Samuel Davis, Cape York Weekly
The private medical records of Cape York patients may have already fallen into the hands of crime syndicates lurking on the dark web, a cyber security expert has warned.
Apunipima Cape York Health Council confirmed on Thursday that a third party had accessed its data and possibly downloaded medical records after leaked emails revealed a major data breach.
As first reported by Cape York Weekly, it’s understood the hackers used a malicious software known as Lockbit to block users’ access to Apunipima’s systems.
The systems are now effectively locked and being held ransom by the hackers who are seeking an undisclosed payment.
University of Queensland cyber director Professor Ryan Ko said hackers preyed on vulnerable organisations and often researched their targets before breaching their data.

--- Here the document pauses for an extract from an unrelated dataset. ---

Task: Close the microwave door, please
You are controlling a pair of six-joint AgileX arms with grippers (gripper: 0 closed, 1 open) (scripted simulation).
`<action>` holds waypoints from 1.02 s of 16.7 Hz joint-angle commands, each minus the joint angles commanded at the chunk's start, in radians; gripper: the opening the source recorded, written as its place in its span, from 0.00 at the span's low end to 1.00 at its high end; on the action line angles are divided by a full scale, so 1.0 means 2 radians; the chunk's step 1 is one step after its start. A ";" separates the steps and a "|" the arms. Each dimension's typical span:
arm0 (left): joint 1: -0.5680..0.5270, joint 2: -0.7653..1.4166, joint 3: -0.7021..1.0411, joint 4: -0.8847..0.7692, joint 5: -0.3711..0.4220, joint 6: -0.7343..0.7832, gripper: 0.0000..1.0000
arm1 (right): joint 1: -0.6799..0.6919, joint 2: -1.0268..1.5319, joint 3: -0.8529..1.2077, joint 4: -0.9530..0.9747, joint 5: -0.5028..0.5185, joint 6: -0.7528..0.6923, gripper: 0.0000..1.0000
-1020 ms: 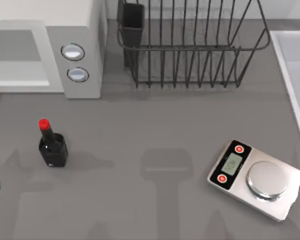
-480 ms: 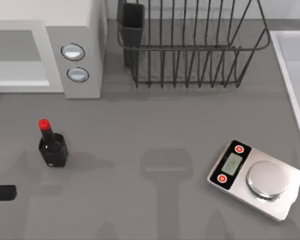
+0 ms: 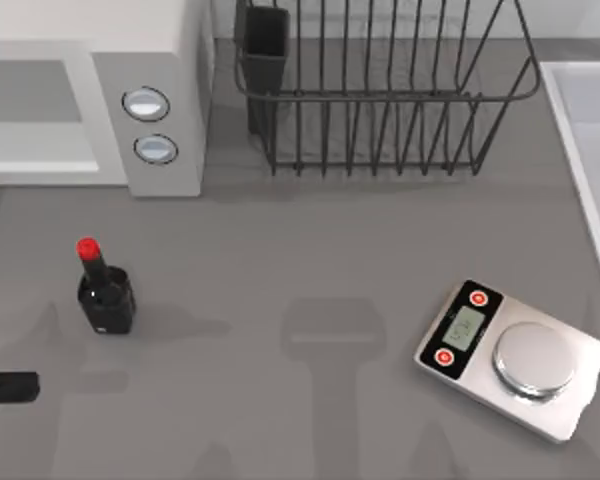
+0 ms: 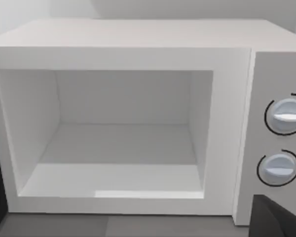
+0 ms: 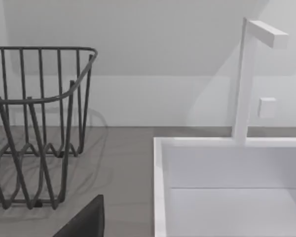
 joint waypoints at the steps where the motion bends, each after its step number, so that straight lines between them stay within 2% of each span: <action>1: 0.010 0.005 0.000 0.005 0.010 0.000 0.00 | 0.000 0.000 0.000 0.000 0.000 0.000 1.00; 4: 0.059 0.030 -0.003 0.033 0.059 0.001 0.00 | 0.000 0.000 0.000 0.000 0.000 0.000 1.00; 10: 0.192 0.090 -0.011 0.102 0.192 0.002 0.00 | 0.000 0.000 0.000 0.000 0.000 0.000 1.00; 12: 0.209 0.100 -0.012 0.112 0.209 0.002 0.00 | 0.000 0.000 0.000 0.000 0.000 0.000 1.00; 17: 0.208 0.099 -0.011 0.112 0.208 0.003 0.00 | 0.000 0.000 0.000 0.000 0.000 0.000 1.00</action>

“Typically the users of these ransomware services look at public information,” he said.
“They’ll read annual reports, know how much money you turn over and base a ransom on what you can afford.

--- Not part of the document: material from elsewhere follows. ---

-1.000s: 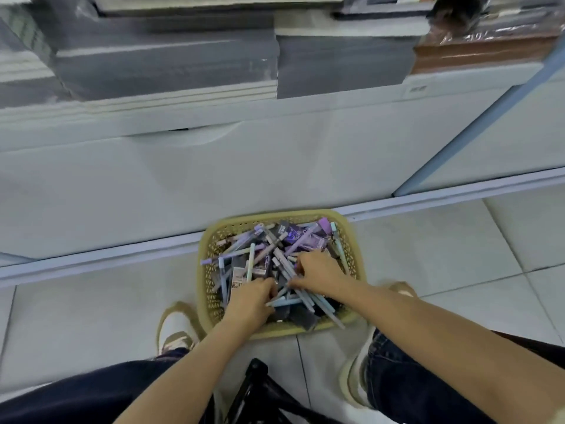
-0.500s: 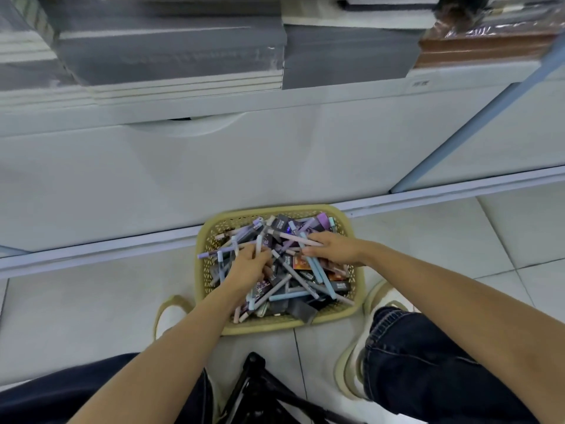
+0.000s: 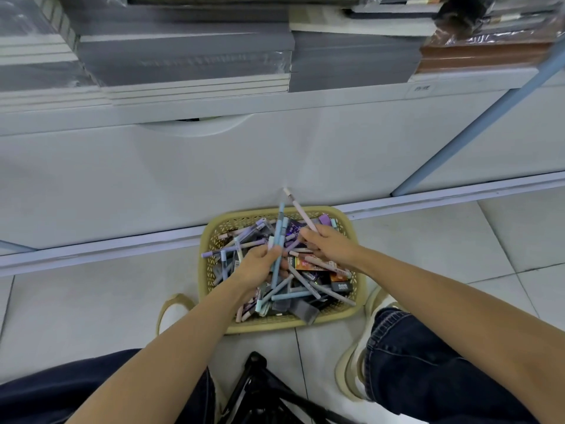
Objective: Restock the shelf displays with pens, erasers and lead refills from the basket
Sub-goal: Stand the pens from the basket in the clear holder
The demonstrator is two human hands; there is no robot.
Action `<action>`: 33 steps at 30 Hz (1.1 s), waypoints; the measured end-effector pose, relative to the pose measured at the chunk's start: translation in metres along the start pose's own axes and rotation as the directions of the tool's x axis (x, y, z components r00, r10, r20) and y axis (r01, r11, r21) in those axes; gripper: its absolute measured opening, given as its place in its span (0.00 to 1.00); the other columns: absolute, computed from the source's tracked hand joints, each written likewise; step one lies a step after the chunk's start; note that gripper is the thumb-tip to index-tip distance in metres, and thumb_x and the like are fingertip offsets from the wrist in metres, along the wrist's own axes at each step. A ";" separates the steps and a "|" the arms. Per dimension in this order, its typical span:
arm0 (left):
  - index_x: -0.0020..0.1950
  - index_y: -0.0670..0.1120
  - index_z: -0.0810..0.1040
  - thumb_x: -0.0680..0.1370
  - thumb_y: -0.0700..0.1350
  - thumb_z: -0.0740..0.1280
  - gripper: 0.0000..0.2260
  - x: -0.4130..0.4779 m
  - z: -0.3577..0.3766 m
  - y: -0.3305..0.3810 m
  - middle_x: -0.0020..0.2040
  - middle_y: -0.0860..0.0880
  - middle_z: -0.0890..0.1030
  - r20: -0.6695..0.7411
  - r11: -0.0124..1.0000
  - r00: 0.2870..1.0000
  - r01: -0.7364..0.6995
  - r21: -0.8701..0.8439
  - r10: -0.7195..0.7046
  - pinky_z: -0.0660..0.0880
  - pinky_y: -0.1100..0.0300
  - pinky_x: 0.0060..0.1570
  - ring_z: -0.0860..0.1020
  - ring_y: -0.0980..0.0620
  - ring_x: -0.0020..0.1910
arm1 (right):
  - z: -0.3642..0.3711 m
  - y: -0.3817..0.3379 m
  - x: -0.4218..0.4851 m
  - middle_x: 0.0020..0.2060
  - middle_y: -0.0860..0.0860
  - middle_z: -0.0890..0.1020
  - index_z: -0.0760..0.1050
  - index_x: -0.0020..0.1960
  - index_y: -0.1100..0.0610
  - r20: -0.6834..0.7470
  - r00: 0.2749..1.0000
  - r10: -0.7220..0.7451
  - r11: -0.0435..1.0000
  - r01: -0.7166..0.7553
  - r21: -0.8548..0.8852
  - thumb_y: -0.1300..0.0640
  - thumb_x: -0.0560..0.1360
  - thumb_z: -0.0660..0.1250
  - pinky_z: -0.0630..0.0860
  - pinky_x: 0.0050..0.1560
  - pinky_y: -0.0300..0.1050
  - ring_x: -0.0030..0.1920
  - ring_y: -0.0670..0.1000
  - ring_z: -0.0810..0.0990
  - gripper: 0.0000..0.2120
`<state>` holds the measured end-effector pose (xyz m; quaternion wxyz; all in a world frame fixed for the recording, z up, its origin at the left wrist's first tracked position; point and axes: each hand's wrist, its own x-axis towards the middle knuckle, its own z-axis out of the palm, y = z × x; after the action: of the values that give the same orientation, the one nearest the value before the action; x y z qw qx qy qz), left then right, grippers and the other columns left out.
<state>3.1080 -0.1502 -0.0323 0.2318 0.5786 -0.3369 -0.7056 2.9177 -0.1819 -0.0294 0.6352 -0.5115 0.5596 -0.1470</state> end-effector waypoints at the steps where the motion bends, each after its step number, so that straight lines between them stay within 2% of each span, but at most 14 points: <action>1: 0.51 0.40 0.77 0.84 0.45 0.57 0.12 0.001 -0.003 -0.002 0.37 0.47 0.79 -0.031 1.000 0.999 -0.015 -0.017 0.014 0.76 0.64 0.33 0.78 0.54 0.32 | 0.000 0.002 -0.001 0.30 0.45 0.63 0.70 0.45 0.52 -0.013 1.000 0.002 1.000 -0.001 0.025 0.45 0.83 0.54 0.63 0.27 0.32 0.26 0.42 0.61 0.15; 5: 0.51 0.39 0.74 0.85 0.43 0.55 0.11 0.005 0.000 -0.005 0.32 0.49 0.72 -0.137 0.995 0.989 -0.072 -0.065 0.063 0.70 0.66 0.26 0.71 0.58 0.25 | 0.013 0.007 -0.003 0.28 0.46 0.61 0.60 0.36 0.53 0.070 0.995 0.064 0.998 -0.063 -0.023 0.40 0.83 0.45 0.59 0.26 0.35 0.27 0.46 0.57 0.22; 7: 0.48 0.41 0.74 0.85 0.44 0.55 0.12 0.008 0.005 -0.005 0.30 0.50 0.69 -0.165 0.991 0.985 -0.072 -0.117 0.053 0.65 0.64 0.27 0.67 0.56 0.25 | 0.026 0.005 -0.005 0.29 0.47 0.63 0.61 0.38 0.53 0.143 0.987 0.077 0.994 -0.065 -0.090 0.45 0.84 0.46 0.61 0.29 0.36 0.28 0.45 0.60 0.20; 10: 0.42 0.43 0.75 0.83 0.46 0.59 0.13 0.009 0.006 -0.006 0.26 0.50 0.67 -0.159 0.968 0.987 -0.069 -0.240 0.031 0.61 0.60 0.29 0.63 0.55 0.25 | 0.042 -0.002 -0.009 0.31 0.48 0.68 0.66 0.40 0.55 0.225 0.972 0.058 0.996 -0.043 -0.075 0.52 0.84 0.50 0.62 0.26 0.32 0.24 0.41 0.63 0.16; 13: 0.43 0.40 0.78 0.79 0.46 0.67 0.10 0.007 0.003 -0.007 0.31 0.43 0.75 -0.124 0.961 0.992 -0.066 -0.267 0.034 0.73 0.55 0.32 0.73 0.49 0.29 | 0.047 -0.010 -0.012 0.33 0.49 0.70 0.73 0.46 0.51 0.337 0.937 0.095 0.987 -0.044 -0.155 0.52 0.84 0.52 0.64 0.25 0.31 0.23 0.39 0.65 0.14; 15: 0.42 0.40 0.78 0.75 0.44 0.70 0.08 0.006 -0.002 -0.006 0.30 0.46 0.78 -0.131 0.962 0.991 -0.071 -0.263 0.038 0.76 0.60 0.29 0.76 0.52 0.28 | 0.045 -0.013 -0.010 0.34 0.50 0.73 0.74 0.45 0.54 0.395 0.912 0.113 0.978 -0.031 -0.207 0.50 0.84 0.54 0.66 0.27 0.34 0.25 0.41 0.68 0.14; 17: 0.44 0.40 0.81 0.75 0.45 0.71 0.08 0.008 -0.010 -0.006 0.35 0.43 0.79 -0.204 0.972 0.978 -0.086 -0.219 0.041 0.75 0.57 0.37 0.75 0.49 0.34 | 0.040 -0.015 -0.001 0.38 0.50 0.78 0.76 0.50 0.57 0.345 0.936 0.074 0.959 0.028 -0.282 0.47 0.82 0.57 0.72 0.32 0.36 0.31 0.43 0.74 0.16; 18: 0.47 0.38 0.82 0.77 0.46 0.71 0.10 0.008 -0.016 -0.006 0.37 0.41 0.78 -0.244 0.982 0.968 -0.096 -0.165 0.054 0.73 0.55 0.41 0.74 0.47 0.37 | 0.037 -0.013 0.006 0.42 0.51 0.80 0.77 0.53 0.58 0.252 0.968 0.018 0.940 0.070 -0.335 0.47 0.82 0.58 0.73 0.36 0.38 0.35 0.44 0.76 0.16; 20: 0.49 0.36 0.82 0.78 0.48 0.69 0.14 0.010 -0.027 -0.007 0.32 0.48 0.76 -0.282 0.991 0.953 -0.125 -0.045 0.107 0.70 0.59 0.37 0.71 0.51 0.32 | 0.028 -0.005 0.021 0.49 0.51 0.81 0.76 0.59 0.57 -0.035 0.990 -0.133 0.886 0.103 -0.452 0.51 0.80 0.62 0.74 0.43 0.43 0.40 0.43 0.75 0.13; 22: 0.48 0.39 0.81 0.79 0.49 0.67 0.13 0.009 -0.035 -0.008 0.25 0.57 0.75 -0.287 0.990 0.948 -0.140 0.004 0.135 0.68 0.66 0.33 0.71 0.61 0.26 | 0.020 0.003 0.032 0.52 0.50 0.78 0.75 0.61 0.54 -0.228 0.951 -0.210 0.822 0.045 -0.568 0.55 0.78 0.66 0.77 0.47 0.46 0.41 0.44 0.76 0.12; 25: 0.44 0.43 0.80 0.80 0.50 0.65 0.12 0.009 -0.040 -0.012 0.25 0.60 0.77 -0.272 0.985 0.948 -0.150 0.080 0.167 0.70 0.73 0.31 0.75 0.66 0.26 | 0.017 0.015 0.046 0.58 0.51 0.72 0.74 0.60 0.53 -0.202 0.961 -0.190 0.709 -0.008 -0.705 0.55 0.75 0.70 0.76 0.49 0.46 0.47 0.50 0.79 0.14; 30: 0.38 0.52 0.81 0.79 0.54 0.65 0.13 0.010 -0.049 -0.022 0.24 0.58 0.71 -0.304 0.979 0.940 -0.105 0.177 0.155 0.67 0.67 0.28 0.67 0.62 0.23 | 0.024 0.019 0.059 0.52 0.52 0.72 0.76 0.52 0.56 -0.117 0.950 -0.290 0.580 0.077 -0.811 0.55 0.73 0.73 0.75 0.46 0.48 0.47 0.52 0.74 0.10; 32: 0.40 0.52 0.83 0.78 0.57 0.66 0.13 0.010 -0.052 -0.024 0.27 0.53 0.70 -0.313 0.973 0.935 -0.105 0.204 0.166 0.66 0.66 0.27 0.66 0.57 0.26 | 0.017 0.015 0.061 0.48 0.49 0.73 0.77 0.49 0.55 -0.008 0.959 -0.284 0.582 0.165 -0.797 0.54 0.73 0.73 0.74 0.46 0.47 0.46 0.49 0.73 0.08; 33: 0.43 0.48 0.83 0.78 0.57 0.66 0.14 0.010 -0.053 -0.023 0.29 0.50 0.69 -0.322 0.970 0.931 -0.105 0.219 0.173 0.65 0.63 0.28 0.66 0.54 0.27 | 0.010 0.011 0.060 0.45 0.46 0.74 0.77 0.47 0.53 0.034 0.963 -0.267 0.618 0.198 -0.761 0.55 0.73 0.73 0.73 0.45 0.44 0.43 0.46 0.73 0.07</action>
<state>3.1593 -0.1526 -0.0617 0.2772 0.6861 -0.4008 -0.5401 2.9424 -0.2182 -0.0736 0.3149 -0.7913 0.5242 -0.0019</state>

“Cyber attacks typically come from organised criminals based overseas. Sometimes they are multinational groups spanning across the globe.
“Cyber crime is profitable and it’s relatively easy to evade detection and is very difficult to attribute to the source.”
Ransomware attacks are far from random
While some businesses choose to pay ransoms after being hacked, Professor Ko said doing so can be dangerous.
“Some people and some organisations pay the ransom but then get placed into what’s called a ‘sucker list’,” he told Cape York Weekly.
“The criminals then share the ‘sucker list’ and the same organisations get targeted again. So, never pay.
“Instead, we should be constantly backing up our data so we can restore our systems without paying a ransom.
“(Once you’ve been breached), this information can then be sold online on the dark web.
“The key difference between physical crime and cyber crime is that in physical crime you lose the item.
“But when it’s sensitive information, if it’s stolen, the criminal has access to it that can lead to further crimes like identity theft and other sinister uses.”
“We need to understand or inquire about the use of information and its retention,” he said.
With cyber crime on the rise, Professor Ko said private citizens must also consider how they protect personal information.
“You should ask businesses what information of yours is being retained and if it’s retained, what for?
“In places where age has to be verified for example, there’s no need for the location to have your address or other details,” he said.
“That’s where legal reforms have to come in. New malware is created every quarter of a second.
“The scale of it is beyond what manual intervention can handle. At the Tokyo Games, in the span of two weeks they faced 450 million attempted cyber attacks.
“As long as you’re connected to the internet, you’re exposed to these criminal networks. You need to look at ways to protect yourself from attacks.”
State and federal health ministers, Yvette D’Ath and Mark Butler, refused multiple requests for comment when contacted by Cape York Weekly.
This article appeared in Cape York Weekly, 11 October 2022.